Дэн принял свой рог и сказал:
— Однако же он дело говорит, сэр Гельфред. Нам нужно сочинить легенду. Обманку. Как будто мы охотились на оленей или уток. Ветер на этом косогоре продирает до костей — и под плащ забирается, и под кольчугу, и под рубаху с сапогами.
— Аж причиндалы звенят, — подхватил Старлинг, но без особого воодушевления.
Горевшая у входа масляная лампа вспыхнула, и донеслось негромкое жужжание, как в летний зной от надоедливой мухи.
— Отряд! — скомандовал Гельфред, и все взялись за клинки.

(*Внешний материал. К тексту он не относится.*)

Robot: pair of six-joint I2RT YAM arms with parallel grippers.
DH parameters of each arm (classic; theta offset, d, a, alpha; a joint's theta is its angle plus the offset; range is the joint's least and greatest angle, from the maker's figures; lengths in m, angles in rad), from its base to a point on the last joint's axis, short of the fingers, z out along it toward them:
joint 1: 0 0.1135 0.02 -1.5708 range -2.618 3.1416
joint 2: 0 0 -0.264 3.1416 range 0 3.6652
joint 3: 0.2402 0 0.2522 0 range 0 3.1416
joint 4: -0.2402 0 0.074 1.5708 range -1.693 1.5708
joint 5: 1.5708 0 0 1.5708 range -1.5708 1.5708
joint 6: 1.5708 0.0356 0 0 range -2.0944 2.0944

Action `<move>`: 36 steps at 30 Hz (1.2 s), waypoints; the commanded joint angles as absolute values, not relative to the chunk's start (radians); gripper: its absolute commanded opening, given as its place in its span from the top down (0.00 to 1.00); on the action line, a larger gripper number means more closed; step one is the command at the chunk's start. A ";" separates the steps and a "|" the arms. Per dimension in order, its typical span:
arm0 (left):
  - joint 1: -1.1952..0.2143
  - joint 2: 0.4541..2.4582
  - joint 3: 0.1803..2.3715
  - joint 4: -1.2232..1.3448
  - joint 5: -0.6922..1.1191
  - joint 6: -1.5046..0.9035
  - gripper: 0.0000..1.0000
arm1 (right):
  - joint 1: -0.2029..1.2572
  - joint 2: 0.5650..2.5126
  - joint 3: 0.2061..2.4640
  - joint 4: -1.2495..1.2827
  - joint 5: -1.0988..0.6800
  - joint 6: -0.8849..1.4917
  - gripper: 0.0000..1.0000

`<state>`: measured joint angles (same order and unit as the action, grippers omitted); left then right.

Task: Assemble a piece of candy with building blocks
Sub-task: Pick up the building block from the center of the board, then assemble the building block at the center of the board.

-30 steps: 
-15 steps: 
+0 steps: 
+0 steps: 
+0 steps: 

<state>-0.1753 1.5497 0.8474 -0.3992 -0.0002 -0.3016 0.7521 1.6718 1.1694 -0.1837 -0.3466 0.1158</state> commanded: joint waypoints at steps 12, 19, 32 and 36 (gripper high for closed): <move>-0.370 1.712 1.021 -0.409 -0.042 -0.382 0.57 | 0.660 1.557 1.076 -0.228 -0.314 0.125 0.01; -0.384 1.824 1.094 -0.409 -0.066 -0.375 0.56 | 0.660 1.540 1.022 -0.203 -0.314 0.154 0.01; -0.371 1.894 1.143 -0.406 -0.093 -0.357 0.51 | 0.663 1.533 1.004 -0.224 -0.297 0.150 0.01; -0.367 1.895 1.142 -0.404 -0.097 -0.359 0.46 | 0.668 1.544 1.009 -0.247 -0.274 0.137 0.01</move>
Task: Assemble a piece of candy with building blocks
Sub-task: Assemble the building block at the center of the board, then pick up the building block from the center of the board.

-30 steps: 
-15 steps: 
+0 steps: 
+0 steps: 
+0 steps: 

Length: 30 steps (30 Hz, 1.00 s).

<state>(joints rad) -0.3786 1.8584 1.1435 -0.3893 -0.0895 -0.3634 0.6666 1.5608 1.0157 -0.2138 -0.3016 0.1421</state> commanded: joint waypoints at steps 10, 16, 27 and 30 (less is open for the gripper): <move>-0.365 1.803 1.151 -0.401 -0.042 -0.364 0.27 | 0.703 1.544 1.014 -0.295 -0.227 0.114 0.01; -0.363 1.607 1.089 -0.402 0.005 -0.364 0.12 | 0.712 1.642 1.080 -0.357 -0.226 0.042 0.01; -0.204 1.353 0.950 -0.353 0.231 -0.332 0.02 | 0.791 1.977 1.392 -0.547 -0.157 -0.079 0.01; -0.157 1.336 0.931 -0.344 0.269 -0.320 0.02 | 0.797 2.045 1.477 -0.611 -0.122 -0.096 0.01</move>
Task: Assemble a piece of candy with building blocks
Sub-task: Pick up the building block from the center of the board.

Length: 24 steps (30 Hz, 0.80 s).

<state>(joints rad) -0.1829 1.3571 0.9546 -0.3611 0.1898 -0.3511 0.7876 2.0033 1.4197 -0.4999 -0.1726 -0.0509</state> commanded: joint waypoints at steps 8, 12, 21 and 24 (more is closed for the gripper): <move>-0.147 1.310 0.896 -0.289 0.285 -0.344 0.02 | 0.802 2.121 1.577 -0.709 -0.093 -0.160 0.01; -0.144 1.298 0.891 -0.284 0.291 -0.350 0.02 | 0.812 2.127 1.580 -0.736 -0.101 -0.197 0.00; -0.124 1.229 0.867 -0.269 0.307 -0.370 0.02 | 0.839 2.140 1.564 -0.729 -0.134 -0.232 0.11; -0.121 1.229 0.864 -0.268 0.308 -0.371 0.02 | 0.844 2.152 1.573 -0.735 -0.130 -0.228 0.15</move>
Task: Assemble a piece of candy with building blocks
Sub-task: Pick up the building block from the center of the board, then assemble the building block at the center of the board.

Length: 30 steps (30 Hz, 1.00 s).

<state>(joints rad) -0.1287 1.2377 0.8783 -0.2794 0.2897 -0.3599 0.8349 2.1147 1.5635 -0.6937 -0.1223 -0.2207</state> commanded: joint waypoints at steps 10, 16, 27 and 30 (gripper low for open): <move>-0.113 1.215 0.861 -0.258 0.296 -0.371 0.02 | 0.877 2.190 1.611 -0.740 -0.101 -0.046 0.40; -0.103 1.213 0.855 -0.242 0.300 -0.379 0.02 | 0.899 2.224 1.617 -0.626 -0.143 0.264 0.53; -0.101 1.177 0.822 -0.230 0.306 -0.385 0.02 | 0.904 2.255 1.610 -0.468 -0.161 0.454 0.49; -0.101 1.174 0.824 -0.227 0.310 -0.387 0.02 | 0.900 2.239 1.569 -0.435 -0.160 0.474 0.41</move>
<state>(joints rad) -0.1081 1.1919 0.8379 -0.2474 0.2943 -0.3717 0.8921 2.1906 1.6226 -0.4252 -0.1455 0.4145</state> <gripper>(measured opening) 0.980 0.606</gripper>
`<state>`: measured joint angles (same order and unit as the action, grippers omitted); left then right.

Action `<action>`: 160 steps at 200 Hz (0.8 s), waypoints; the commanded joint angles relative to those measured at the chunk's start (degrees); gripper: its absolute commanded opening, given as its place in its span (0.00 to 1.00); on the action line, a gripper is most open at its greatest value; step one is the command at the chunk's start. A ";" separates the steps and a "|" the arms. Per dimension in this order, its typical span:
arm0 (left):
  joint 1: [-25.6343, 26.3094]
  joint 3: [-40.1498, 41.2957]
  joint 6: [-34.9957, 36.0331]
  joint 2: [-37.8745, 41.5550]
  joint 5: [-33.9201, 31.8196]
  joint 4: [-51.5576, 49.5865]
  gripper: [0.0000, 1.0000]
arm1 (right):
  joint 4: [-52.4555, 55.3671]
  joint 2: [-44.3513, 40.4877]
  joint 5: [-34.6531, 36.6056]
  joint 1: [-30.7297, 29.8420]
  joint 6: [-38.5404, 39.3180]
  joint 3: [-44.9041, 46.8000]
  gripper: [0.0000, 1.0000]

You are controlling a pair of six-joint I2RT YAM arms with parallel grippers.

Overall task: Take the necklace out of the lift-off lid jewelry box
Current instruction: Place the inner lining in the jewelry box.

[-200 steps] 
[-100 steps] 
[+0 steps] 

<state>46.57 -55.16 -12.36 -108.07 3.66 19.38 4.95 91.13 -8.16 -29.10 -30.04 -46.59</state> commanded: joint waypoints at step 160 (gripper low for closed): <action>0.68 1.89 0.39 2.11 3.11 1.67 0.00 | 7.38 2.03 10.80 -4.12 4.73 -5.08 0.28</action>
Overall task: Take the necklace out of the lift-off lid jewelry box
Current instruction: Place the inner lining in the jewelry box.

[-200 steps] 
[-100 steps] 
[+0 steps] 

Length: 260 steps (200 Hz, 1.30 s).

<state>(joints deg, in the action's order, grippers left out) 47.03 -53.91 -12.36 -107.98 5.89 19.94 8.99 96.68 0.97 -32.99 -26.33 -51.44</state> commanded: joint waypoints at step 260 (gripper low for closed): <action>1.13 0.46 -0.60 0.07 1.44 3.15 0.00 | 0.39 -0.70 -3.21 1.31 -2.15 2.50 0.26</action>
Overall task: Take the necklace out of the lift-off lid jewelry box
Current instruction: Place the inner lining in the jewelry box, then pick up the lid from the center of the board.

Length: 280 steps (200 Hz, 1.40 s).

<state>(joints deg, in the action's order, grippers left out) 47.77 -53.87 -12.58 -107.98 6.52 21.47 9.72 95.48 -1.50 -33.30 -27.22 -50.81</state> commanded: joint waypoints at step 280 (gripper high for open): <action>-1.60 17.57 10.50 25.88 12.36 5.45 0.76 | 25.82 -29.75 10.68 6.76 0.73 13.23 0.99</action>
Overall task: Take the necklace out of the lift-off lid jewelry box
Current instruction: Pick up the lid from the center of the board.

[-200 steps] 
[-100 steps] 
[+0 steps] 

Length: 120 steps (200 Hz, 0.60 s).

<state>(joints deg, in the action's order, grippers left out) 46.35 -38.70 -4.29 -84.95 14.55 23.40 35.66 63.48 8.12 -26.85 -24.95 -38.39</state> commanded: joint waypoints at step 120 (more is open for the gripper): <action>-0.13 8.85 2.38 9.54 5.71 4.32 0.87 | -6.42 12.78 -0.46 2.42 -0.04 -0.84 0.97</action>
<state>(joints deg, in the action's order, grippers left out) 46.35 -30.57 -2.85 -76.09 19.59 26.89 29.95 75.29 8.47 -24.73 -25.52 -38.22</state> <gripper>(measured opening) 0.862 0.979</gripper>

Разобрали зимнее снаряжение — сапоги были у большинства под рукой. Фейвор облачился в свой белый шерстяной балахон, прихватил рогатину и вышел на мороз. Солнце садилось. Он сунул ноги в ремни снегоступов и поспешил на дорогу.
У всех часовых имелись устройства, которые собрал Гельфред, владевший магическим мастерством. Жужжание означало дорогу, а высокий чистый звук — косогор. Фейвор зашел далеко на север от дозорного поста — дорогу охранял Зубок, а он не бил тревогу понапрасну. Фейвор двигался быстро, но не приближаясь к подлеску, который горделиво выделялся на снегу, и не выдавая своего местонахождения. Преодолев невысокий пригорок над дорогой, он рухнул в мягкий снег и пополз по-пластунски.
— Да есть у меня пропуск, олух ты этакий! — крикнул с фургона человек. — Мне охренеть как холодно, и я хочу проехать, пока снова не пошел снег!
Зубок медленно тронулся с места, не подходя к огромному фургону, который был вдвое выше человеческого роста, его колеса пробороздили трехфутовый слой снега, но брюхо осталось сухим. Это были на редкость высокие колеса.
— Что везешь? — спросил Зубок.
Фейвор увидел, как в нескольких ярдах левее, ближе к фургону, повалился в снег Уа’Хэ. Перекатившись на спину, он привел в готовность арбалет-самострел. По другую сторону дороги Уилл Старлинг скользнул за мертвое дерево и замер.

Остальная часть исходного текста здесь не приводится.